# [EXERCISE PROMPT]
Find the line below with "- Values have" and the line with "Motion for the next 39". Output exactly those lines and everything between them, leaving out the pictures.

■ ■ ■ ■ ■ ■ ■

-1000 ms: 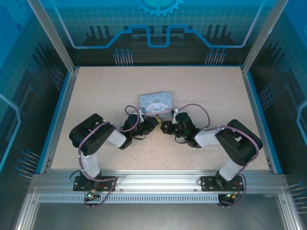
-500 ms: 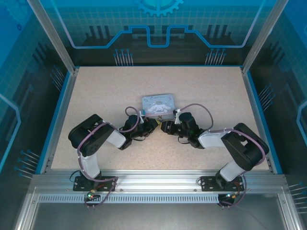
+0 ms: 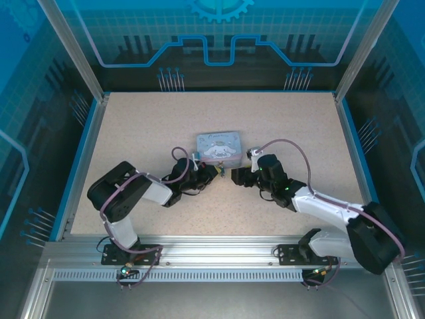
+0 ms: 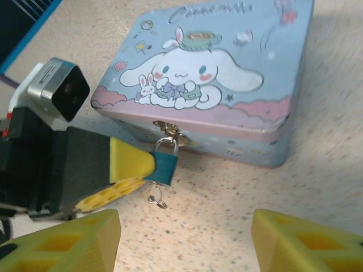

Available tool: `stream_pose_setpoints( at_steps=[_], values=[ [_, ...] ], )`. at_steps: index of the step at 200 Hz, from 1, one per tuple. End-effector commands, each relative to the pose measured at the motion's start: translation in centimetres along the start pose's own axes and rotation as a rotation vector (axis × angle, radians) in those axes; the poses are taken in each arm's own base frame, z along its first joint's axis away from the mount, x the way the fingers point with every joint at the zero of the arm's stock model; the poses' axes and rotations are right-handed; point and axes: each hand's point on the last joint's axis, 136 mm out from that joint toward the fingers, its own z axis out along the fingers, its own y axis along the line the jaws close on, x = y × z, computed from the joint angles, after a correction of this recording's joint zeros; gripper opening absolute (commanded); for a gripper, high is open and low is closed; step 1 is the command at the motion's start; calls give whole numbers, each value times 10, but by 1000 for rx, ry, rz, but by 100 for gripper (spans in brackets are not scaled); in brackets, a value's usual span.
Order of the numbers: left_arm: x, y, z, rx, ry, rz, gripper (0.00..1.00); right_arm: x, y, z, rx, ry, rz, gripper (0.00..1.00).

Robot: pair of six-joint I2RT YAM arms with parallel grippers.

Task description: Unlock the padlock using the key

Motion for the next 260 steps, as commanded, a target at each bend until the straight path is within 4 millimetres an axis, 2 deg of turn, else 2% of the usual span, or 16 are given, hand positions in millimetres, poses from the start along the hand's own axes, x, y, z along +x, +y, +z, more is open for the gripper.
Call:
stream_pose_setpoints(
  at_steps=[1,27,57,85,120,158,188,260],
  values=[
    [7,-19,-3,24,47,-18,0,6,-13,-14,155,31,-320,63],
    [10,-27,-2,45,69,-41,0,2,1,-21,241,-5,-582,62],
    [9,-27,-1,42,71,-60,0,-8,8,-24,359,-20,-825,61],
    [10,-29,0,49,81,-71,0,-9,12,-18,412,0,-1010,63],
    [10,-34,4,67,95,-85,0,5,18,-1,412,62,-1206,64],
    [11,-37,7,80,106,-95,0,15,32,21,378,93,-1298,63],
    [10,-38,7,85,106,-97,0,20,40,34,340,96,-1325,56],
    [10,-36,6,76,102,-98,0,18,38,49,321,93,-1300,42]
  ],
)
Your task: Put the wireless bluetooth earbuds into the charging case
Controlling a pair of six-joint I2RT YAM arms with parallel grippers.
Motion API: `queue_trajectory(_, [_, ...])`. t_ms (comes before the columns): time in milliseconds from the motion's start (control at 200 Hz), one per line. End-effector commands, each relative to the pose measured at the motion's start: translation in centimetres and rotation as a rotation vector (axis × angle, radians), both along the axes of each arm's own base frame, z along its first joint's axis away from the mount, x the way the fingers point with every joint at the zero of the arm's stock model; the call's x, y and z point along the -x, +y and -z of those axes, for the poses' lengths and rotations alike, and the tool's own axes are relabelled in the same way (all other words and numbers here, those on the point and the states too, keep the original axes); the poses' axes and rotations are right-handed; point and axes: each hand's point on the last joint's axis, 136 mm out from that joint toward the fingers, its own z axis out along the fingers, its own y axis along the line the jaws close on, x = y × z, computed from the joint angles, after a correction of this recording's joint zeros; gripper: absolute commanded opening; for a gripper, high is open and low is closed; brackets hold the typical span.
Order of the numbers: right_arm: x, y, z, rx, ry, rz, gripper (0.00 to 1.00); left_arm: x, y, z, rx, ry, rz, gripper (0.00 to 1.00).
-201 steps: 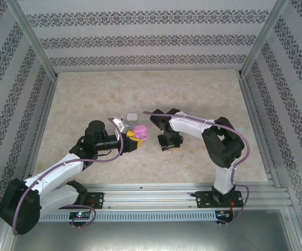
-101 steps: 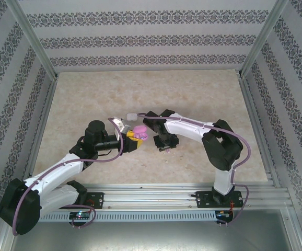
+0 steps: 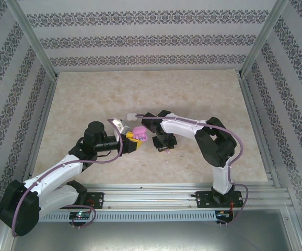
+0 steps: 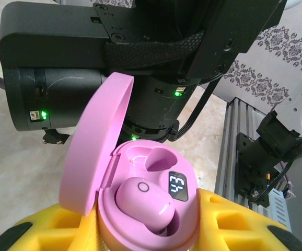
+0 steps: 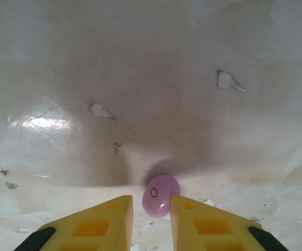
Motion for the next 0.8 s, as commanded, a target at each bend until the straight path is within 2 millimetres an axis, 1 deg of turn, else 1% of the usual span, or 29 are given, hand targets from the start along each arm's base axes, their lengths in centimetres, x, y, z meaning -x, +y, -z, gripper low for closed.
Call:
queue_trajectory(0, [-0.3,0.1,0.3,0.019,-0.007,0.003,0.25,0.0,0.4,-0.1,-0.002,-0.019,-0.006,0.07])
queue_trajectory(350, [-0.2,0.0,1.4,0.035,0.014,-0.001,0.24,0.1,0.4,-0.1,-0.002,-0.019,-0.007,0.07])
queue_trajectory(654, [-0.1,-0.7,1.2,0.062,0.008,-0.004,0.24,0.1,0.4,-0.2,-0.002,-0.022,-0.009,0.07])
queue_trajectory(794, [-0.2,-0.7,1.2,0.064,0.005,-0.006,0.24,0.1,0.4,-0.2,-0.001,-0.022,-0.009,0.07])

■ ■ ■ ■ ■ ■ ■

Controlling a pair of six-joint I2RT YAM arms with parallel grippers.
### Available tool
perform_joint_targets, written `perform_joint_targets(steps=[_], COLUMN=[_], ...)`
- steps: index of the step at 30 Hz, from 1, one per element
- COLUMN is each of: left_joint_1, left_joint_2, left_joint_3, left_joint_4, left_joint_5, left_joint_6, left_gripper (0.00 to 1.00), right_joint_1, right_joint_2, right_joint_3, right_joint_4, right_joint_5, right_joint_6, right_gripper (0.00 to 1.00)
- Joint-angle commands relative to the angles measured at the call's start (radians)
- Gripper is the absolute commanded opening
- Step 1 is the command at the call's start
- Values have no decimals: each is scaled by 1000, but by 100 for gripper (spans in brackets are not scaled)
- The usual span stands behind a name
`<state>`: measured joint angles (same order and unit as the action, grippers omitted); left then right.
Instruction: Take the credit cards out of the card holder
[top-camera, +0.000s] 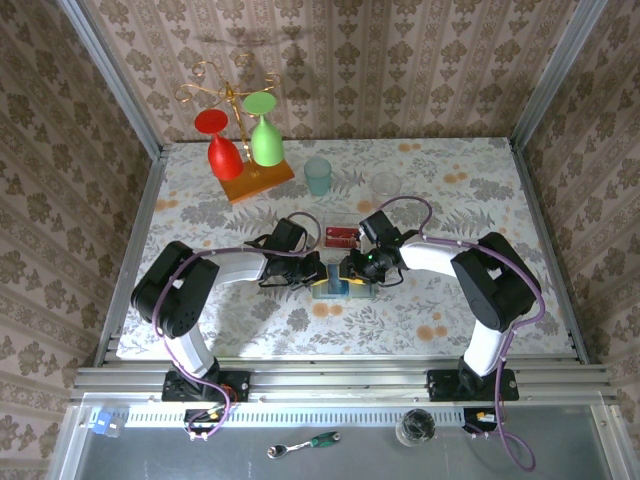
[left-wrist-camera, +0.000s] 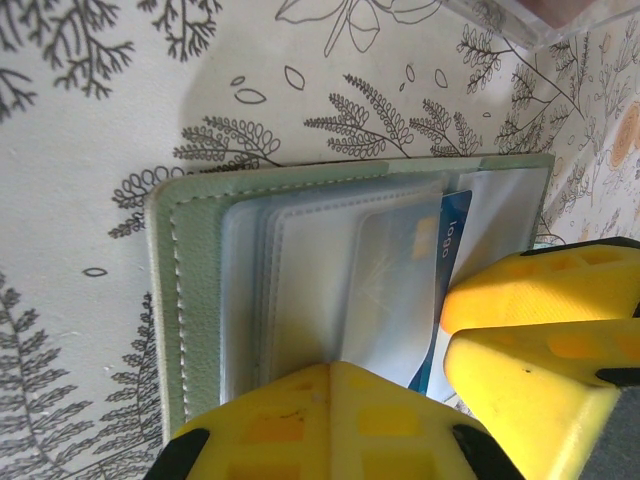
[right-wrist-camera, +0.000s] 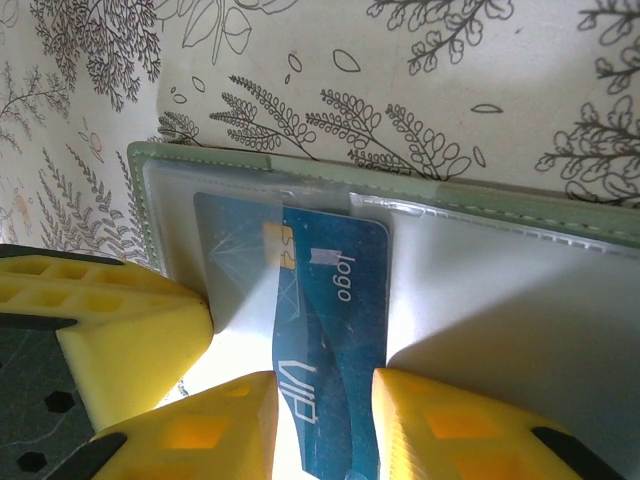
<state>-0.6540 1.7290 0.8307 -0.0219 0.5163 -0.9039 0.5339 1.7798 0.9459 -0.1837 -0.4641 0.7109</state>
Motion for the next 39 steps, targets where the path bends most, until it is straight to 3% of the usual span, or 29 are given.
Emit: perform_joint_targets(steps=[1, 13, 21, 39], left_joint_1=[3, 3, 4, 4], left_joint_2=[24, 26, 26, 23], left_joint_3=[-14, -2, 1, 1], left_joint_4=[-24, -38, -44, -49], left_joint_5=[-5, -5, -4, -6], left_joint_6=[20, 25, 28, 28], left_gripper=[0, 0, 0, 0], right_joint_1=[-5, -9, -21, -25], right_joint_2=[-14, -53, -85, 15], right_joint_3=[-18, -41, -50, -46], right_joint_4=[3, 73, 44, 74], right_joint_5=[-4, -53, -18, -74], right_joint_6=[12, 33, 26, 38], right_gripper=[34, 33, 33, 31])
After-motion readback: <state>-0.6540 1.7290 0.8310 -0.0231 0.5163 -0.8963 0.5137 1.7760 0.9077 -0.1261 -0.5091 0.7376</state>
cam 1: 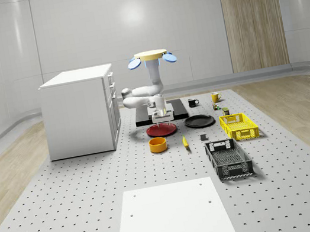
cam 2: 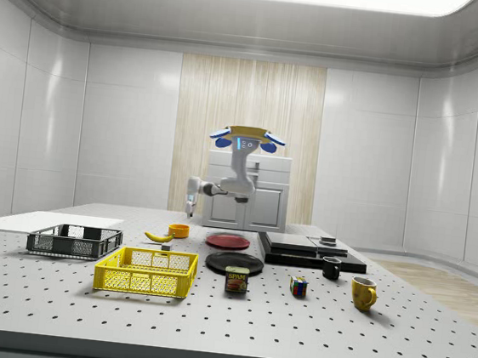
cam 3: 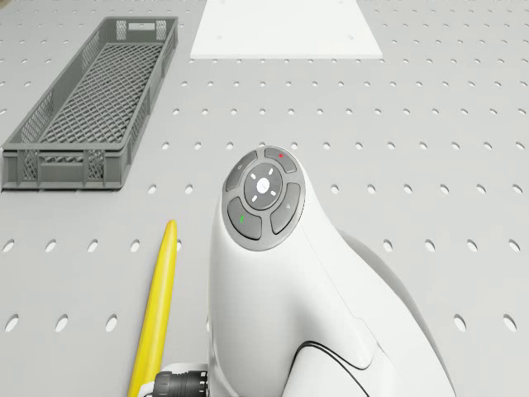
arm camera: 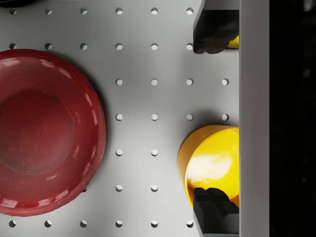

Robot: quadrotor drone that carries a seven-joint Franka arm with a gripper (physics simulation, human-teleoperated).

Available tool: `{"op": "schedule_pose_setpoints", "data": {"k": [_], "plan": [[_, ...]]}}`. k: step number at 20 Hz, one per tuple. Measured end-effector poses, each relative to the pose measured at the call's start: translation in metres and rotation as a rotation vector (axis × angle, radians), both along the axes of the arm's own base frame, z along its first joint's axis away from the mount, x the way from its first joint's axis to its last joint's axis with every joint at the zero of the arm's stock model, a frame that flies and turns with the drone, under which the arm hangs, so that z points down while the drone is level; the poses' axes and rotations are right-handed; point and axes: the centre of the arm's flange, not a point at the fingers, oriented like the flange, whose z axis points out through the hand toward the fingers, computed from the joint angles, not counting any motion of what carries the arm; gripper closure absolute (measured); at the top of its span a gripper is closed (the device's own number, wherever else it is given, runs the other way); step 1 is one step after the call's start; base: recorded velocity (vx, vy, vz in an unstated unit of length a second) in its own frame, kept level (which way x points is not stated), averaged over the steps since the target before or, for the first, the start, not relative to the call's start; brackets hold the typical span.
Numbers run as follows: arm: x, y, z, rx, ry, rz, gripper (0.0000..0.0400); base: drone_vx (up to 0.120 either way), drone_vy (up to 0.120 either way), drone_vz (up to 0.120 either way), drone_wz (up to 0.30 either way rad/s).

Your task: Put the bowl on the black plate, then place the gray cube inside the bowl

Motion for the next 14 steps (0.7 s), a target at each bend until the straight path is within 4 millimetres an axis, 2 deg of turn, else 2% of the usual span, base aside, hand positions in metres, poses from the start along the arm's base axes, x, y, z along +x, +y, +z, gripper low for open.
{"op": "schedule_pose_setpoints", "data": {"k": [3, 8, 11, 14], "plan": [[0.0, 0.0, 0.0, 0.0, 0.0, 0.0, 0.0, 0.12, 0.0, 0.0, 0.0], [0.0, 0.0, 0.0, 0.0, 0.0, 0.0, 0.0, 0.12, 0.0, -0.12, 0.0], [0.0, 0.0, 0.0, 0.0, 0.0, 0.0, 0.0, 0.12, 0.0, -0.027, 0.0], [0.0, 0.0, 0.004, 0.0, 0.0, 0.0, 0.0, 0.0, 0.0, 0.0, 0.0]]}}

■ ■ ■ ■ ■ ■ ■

# [PROBLEM SOLUTION]
- Values have no decimals: each is scaled by 1000, but by 100 for gripper (spans in brackets are not scaled)
- The usual span stands behind a name
`<state>`: measured joint angles (same order and unit as the action, grippers omitted); left then right.
Instruction: Take the credit cards out of the card holder
[top-camera, +0.000s] 
[left-wrist-camera, +0.000s] 
[right-wrist-camera, +0.000s] 
<state>-0.6540 1.7290 0.8307 -0.0219 0.5163 -0.9039 0.5339 1.7798 0.9459 -0.1837 -0.4641 0.7109</state>
Motion for the next 39 steps, targets where the path bends most, until it is straight to 3% of the usual span, or 29 are given.

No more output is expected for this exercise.